● Your assignment:
Whenever a line in the data holds the string "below", copy that line.

==================================================

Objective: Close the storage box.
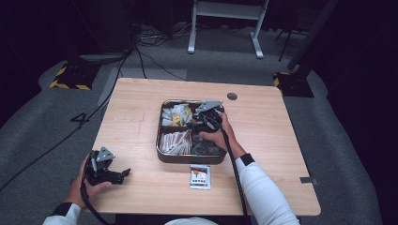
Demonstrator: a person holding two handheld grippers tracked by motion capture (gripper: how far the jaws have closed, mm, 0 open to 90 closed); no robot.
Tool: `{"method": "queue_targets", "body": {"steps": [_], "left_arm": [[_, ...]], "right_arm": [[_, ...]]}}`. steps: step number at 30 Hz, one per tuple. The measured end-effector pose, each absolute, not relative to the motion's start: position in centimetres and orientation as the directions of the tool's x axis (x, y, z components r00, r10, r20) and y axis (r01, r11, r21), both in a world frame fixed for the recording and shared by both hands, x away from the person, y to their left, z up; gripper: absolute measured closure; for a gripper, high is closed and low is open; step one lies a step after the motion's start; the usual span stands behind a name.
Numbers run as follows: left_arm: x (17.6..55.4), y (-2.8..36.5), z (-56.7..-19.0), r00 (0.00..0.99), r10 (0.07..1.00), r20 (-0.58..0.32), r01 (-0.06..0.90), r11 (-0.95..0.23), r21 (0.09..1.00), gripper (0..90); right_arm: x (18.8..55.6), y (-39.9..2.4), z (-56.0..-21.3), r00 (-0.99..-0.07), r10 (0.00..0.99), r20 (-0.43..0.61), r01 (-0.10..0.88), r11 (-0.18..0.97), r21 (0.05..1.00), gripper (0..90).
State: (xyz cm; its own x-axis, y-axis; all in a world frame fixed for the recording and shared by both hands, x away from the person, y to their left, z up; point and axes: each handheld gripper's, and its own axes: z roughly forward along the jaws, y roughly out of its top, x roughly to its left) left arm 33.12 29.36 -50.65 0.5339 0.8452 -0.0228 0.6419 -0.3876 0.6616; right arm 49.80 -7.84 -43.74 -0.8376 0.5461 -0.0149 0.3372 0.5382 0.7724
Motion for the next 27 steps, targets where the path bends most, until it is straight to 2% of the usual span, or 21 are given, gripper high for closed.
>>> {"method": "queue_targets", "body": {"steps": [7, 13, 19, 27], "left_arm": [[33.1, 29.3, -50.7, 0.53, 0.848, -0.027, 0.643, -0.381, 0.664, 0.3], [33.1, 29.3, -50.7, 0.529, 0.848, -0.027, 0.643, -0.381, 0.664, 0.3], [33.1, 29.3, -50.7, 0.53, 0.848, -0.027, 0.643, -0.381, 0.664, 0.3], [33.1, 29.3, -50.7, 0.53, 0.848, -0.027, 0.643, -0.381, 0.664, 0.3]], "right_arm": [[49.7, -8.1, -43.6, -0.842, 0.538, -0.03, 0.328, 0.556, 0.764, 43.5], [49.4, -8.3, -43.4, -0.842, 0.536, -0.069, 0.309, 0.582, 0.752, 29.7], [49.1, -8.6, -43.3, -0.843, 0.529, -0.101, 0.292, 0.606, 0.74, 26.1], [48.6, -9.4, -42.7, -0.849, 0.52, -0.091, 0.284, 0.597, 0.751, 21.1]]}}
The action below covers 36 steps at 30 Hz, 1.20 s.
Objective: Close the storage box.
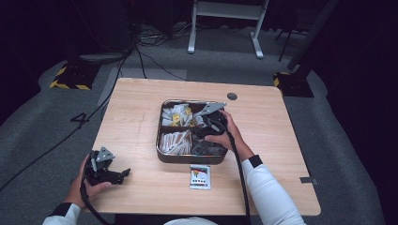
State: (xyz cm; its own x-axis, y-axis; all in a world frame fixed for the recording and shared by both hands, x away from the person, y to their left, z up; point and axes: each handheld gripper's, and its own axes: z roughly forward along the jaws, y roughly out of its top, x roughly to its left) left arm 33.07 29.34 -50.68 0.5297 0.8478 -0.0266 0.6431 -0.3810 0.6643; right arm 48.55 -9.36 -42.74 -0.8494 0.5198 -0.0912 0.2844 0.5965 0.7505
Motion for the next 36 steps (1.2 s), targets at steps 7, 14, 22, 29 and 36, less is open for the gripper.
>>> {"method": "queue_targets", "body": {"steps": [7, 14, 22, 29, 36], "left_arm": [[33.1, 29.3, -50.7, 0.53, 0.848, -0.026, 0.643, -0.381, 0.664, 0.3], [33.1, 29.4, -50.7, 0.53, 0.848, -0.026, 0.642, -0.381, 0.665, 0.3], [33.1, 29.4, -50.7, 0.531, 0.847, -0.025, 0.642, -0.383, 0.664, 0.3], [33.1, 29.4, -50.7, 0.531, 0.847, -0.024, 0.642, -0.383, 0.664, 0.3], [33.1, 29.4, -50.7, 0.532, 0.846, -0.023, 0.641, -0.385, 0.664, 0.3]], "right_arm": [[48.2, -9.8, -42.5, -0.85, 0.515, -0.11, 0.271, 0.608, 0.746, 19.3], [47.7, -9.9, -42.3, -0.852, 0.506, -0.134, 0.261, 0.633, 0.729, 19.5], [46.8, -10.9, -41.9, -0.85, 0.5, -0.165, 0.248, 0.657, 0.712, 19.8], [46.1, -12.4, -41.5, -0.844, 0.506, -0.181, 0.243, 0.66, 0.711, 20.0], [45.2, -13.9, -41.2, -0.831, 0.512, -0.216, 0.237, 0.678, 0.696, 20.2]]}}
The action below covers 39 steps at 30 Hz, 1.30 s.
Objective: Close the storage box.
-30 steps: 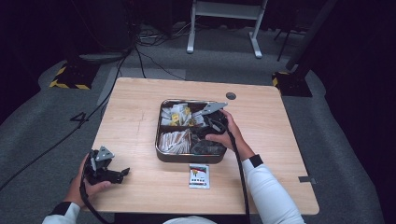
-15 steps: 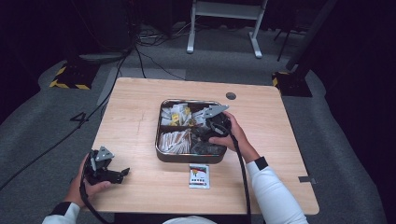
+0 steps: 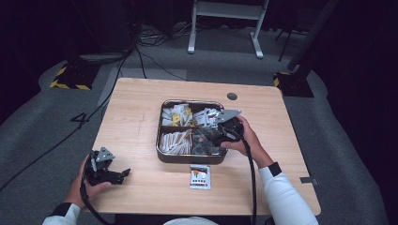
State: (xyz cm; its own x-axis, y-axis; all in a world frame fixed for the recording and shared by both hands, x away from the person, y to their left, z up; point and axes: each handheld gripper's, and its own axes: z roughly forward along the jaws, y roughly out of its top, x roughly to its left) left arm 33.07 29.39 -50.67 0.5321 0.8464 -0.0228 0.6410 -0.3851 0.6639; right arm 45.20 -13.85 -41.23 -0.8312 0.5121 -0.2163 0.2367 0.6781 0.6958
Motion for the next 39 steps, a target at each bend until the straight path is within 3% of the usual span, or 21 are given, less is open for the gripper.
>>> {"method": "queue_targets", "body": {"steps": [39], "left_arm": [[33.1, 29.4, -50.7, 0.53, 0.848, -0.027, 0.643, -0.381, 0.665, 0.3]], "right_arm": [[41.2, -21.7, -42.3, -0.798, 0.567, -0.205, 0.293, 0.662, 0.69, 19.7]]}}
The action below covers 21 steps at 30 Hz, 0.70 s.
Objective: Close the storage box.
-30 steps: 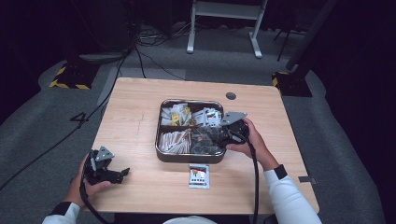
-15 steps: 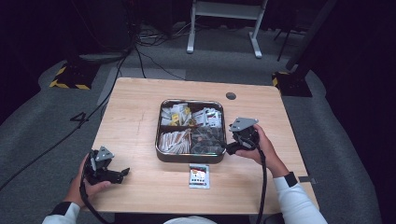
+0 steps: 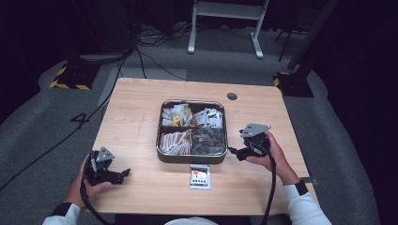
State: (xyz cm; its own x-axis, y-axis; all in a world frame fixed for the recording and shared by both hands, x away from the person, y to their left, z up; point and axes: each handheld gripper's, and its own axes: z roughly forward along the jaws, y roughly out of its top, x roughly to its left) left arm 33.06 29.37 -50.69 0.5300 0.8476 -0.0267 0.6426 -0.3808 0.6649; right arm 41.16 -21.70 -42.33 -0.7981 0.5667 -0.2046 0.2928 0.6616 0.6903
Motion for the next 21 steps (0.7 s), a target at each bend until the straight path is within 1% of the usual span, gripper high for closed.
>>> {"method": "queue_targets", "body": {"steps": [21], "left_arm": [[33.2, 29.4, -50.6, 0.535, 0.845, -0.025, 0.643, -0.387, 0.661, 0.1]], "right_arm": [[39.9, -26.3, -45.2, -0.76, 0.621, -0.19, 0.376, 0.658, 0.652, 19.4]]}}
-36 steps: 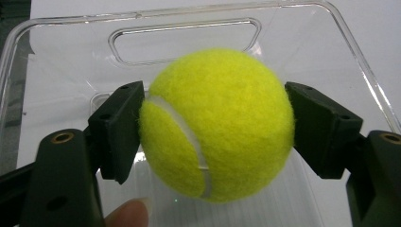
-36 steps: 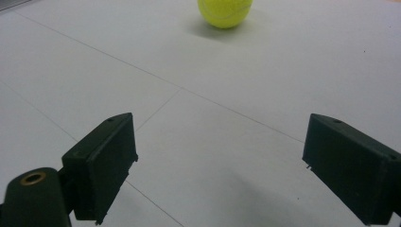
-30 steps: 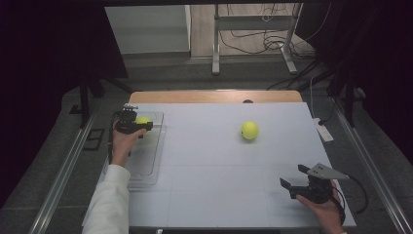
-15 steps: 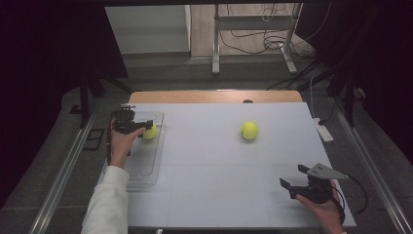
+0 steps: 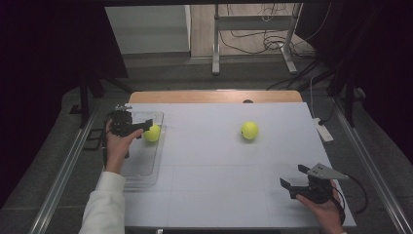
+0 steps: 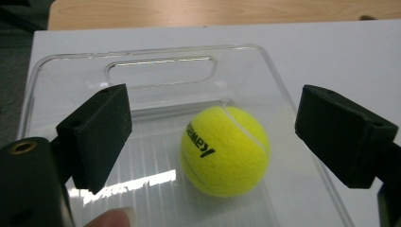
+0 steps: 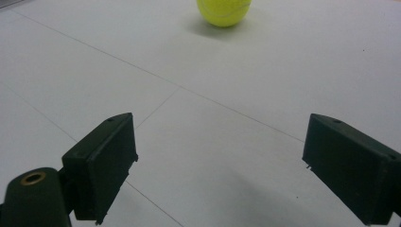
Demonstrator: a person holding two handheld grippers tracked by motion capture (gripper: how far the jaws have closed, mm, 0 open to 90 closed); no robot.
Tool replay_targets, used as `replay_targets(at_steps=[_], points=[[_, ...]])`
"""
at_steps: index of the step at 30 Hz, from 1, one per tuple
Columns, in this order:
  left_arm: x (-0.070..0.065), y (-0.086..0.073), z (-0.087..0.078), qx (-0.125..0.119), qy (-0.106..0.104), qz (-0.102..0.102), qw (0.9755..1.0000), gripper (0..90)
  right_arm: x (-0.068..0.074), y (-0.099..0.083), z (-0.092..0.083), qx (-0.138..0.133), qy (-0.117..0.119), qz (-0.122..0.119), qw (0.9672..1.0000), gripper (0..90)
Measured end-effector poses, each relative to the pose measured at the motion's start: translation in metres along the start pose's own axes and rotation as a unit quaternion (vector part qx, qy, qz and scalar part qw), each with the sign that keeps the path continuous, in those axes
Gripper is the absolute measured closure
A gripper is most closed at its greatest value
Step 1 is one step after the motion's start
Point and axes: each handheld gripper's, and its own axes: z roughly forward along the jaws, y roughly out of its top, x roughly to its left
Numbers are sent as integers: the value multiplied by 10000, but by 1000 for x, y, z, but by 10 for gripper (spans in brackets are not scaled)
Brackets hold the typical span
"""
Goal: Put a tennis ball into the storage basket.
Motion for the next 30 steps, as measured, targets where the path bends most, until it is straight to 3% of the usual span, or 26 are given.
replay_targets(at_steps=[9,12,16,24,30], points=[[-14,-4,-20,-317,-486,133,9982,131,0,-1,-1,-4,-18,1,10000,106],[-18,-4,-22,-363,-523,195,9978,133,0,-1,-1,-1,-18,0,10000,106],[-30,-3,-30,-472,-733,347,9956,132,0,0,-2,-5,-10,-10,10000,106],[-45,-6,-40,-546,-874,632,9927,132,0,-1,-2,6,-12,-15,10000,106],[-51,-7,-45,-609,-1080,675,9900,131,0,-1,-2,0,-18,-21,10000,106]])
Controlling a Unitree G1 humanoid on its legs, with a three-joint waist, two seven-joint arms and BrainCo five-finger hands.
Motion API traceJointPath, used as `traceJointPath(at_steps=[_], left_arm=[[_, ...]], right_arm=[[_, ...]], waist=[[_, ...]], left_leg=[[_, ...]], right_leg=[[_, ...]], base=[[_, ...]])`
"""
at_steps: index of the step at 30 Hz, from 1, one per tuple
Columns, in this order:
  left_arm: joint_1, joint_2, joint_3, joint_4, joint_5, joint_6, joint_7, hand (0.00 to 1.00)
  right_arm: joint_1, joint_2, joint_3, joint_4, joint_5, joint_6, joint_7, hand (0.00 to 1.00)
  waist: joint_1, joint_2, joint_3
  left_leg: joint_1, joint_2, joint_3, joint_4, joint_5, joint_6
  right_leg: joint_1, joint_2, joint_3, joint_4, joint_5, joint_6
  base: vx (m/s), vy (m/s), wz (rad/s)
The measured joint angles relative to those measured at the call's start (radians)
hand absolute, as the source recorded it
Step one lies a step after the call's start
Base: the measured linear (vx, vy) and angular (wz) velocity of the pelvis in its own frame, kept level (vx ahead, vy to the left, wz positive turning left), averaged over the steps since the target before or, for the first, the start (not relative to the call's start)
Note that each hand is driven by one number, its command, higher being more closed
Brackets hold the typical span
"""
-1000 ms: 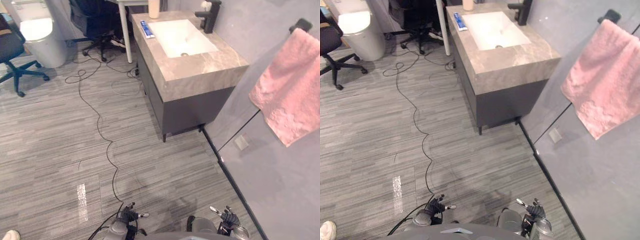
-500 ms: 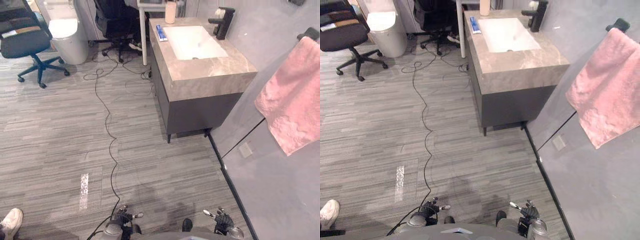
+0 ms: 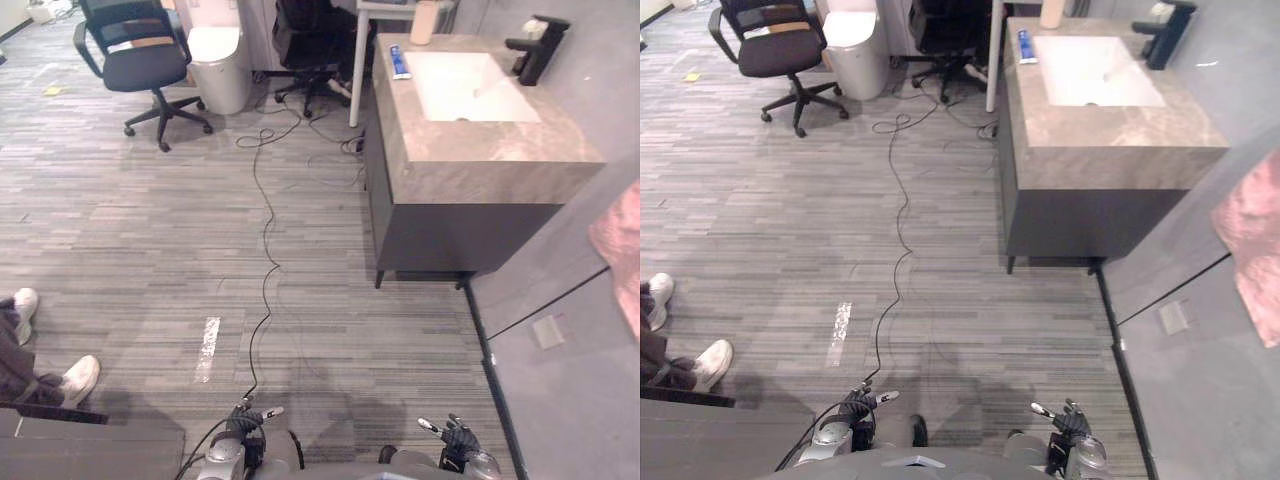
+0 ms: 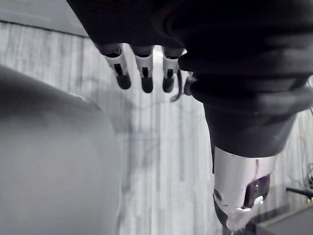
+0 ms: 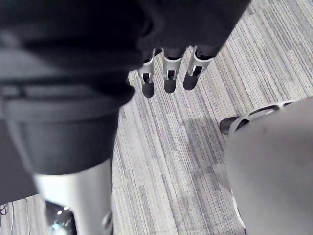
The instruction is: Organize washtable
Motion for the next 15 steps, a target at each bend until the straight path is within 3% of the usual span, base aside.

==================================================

● Solution for this task:
The action below covers 36 steps at 30 Hz, 1.20 s.
The action below covers 39 steps at 30 Hz, 1.30 s.
The action below covers 21 steps at 30 Hz, 0.70 s.

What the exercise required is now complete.